Dataset content —
□ □ □

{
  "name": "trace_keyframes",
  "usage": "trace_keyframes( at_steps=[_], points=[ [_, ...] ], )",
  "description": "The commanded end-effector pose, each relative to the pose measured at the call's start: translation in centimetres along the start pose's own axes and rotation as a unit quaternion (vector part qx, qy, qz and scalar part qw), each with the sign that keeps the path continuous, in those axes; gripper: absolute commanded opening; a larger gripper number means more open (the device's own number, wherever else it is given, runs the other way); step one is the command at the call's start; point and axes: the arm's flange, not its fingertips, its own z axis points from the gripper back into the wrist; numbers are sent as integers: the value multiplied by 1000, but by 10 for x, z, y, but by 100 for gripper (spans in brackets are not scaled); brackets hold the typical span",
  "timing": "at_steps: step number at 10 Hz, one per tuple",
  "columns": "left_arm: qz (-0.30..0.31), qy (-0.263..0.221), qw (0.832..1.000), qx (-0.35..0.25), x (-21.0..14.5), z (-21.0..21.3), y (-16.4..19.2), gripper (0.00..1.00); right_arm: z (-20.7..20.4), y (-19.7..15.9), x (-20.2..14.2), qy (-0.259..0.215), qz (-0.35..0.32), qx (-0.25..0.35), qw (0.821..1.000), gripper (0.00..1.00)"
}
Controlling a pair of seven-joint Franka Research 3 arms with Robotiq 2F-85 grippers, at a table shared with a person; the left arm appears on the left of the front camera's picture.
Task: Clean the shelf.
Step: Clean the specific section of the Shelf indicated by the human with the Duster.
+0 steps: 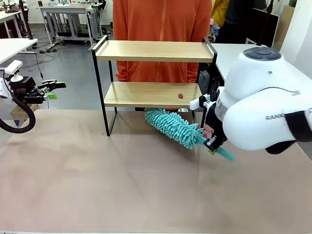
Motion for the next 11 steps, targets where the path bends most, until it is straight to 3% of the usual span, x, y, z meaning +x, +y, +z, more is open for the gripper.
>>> trace_keyframes(
  at_steps=[1, 5, 7, 11],
  points=[
    [-3, -2, 1000, -2, 3, -1, 0, 100, 24, -4, -38, 14, 38, 32, 999, 13],
    [-3, -2, 1000, -2, 3, -1, 0, 100, 69, 20, -112, 56, 106, 25, 993, 13],
    [-3, -2, 1000, -2, 3, -1, 0, 100, 78, 14, -153, 93, 111, 38, 989, 13],
    [-3, -2, 1000, -2, 3, -1, 0, 100, 90, 33, -197, 125, 124, 38, 984, 13]
  ],
)
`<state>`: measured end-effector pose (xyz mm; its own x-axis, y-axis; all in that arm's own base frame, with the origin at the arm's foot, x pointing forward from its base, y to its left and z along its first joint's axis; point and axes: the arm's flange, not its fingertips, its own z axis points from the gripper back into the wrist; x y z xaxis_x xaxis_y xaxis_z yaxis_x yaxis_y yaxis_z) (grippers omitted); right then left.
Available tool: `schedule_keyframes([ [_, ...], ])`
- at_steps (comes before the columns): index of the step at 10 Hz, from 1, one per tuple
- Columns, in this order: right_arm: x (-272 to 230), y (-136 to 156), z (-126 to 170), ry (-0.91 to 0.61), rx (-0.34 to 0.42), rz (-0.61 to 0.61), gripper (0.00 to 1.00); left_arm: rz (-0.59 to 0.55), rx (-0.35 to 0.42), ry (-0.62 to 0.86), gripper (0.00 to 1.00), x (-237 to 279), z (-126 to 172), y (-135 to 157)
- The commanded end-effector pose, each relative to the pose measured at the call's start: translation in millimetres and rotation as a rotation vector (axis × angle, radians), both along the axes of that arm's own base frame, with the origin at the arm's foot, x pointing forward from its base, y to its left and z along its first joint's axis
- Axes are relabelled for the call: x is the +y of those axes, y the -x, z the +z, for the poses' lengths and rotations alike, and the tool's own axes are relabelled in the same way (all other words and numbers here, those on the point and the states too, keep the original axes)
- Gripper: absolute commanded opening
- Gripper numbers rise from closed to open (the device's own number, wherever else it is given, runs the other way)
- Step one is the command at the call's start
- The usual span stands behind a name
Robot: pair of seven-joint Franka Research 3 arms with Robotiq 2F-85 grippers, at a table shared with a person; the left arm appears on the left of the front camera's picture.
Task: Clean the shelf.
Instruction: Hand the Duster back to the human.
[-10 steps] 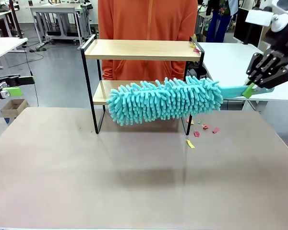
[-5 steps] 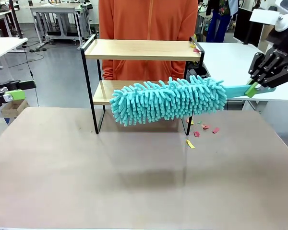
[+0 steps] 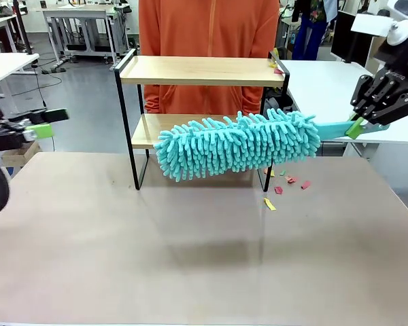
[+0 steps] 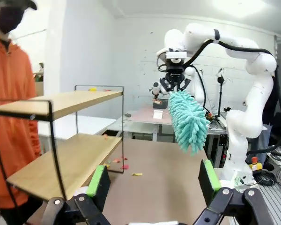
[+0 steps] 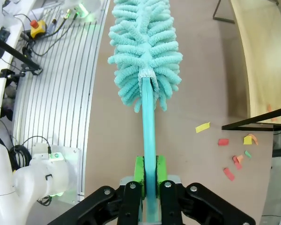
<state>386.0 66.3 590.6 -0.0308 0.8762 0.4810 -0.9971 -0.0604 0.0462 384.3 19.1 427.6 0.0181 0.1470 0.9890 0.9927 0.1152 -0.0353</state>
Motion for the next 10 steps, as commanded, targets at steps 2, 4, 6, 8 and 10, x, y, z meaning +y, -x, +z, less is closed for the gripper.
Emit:
schedule_keyframes([
  [2,0,1,1,-0.038,-0.001,0.001,0.13,-0.036,-0.095,0.025,1.0,-44,-1,12],
  [4,0,1,1,-0.038,-0.001,0.001,0.13,-0.091,-0.117,0.011,1.0,-66,1,23],
  [6,0,1,1,-0.038,-0.001,0.001,0.13,-0.143,-0.096,-0.005,1.0,-93,1,29],
  [8,0,1,1,-0.038,-0.001,0.001,0.13,-0.135,-0.081,-0.043,1.0,-118,2,35],
  [10,0,1,1,-0.038,-0.001,0.001,0.13,-0.126,-0.066,-0.071,1.0,-141,-3,39],
])
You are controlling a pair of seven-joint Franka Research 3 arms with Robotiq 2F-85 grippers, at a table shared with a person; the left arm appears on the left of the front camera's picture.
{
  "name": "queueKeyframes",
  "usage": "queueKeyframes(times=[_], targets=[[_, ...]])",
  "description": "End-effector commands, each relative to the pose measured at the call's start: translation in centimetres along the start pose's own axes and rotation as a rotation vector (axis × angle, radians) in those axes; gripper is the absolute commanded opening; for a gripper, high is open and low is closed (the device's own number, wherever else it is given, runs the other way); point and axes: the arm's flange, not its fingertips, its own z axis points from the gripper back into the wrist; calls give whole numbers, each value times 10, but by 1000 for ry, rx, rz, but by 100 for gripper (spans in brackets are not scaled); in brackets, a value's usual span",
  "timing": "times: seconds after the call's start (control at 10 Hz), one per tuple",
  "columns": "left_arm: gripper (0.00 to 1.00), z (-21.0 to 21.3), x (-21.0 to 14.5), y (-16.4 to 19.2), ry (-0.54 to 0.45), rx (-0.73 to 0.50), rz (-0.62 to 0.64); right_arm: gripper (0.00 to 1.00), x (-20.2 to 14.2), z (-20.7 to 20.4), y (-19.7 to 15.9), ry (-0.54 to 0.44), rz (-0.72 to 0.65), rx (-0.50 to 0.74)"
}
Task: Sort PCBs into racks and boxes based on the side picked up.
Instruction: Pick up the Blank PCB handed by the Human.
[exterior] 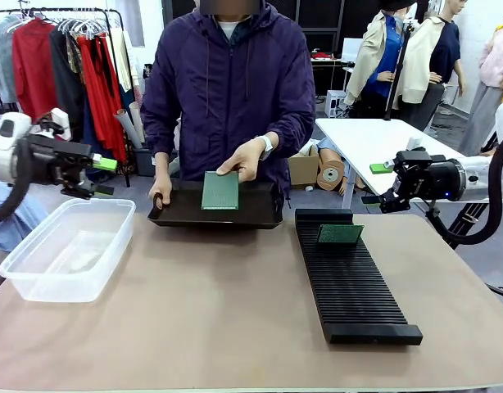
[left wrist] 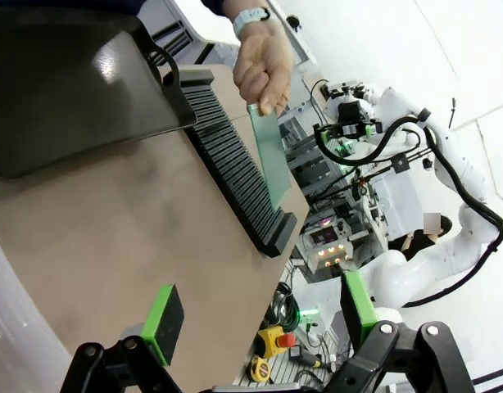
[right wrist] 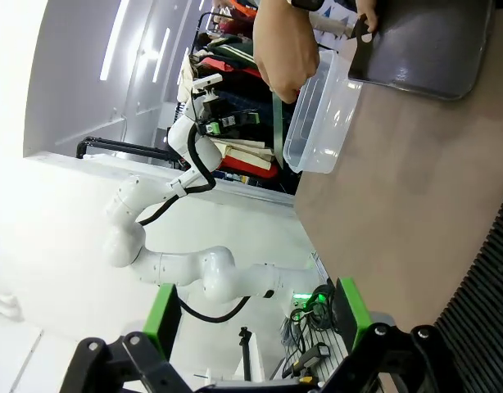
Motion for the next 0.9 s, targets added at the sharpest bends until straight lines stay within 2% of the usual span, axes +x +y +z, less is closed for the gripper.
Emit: queueKeyframes(times=[0.0,0.3,0.5,0.8], targets=[[100,-22,20,16,22,-18,-26,100,1,-1,1,1,9,-5],[100,-67,35,30,31,-134,-78,100,1,-1,1,1,9,-5],[100,-91,39,40,3,-194,-63,100,1,-1,1,1,9,-5],[100,-128,39,47,40,-247,-51,100,1,-1,1,1,9,-5]])
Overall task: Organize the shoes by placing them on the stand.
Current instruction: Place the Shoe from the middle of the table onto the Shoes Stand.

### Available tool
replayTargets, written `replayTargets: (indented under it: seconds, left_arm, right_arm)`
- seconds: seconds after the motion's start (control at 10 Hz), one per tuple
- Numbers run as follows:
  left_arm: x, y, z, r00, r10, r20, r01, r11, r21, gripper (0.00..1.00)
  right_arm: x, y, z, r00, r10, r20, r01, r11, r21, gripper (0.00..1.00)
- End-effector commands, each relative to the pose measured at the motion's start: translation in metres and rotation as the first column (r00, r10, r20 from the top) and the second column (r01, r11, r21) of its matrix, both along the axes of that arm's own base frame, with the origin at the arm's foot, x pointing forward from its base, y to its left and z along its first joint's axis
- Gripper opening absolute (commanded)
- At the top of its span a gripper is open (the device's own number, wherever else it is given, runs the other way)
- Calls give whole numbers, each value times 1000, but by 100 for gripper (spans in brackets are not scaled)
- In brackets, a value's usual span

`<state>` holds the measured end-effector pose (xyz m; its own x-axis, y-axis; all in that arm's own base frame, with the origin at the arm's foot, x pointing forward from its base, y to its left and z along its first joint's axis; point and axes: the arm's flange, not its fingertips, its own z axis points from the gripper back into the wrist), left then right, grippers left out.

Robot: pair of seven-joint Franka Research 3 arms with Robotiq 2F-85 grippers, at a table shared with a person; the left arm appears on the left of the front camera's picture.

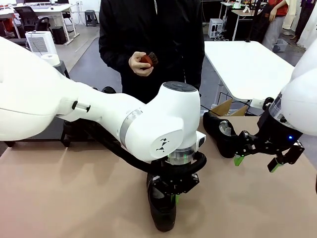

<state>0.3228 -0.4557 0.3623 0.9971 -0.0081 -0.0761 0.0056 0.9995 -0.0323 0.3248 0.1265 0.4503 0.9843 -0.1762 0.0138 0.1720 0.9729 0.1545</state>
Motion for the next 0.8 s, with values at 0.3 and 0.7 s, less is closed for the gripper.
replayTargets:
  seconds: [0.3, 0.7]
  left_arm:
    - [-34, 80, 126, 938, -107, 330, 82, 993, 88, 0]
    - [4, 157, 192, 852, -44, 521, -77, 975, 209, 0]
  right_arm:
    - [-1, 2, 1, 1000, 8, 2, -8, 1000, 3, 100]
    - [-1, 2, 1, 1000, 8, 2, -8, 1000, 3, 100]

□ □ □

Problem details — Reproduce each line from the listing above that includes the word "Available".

Output for this exercise —
Available tool: `schedule_keyframes([ [_, ...], ])`
### Available tool

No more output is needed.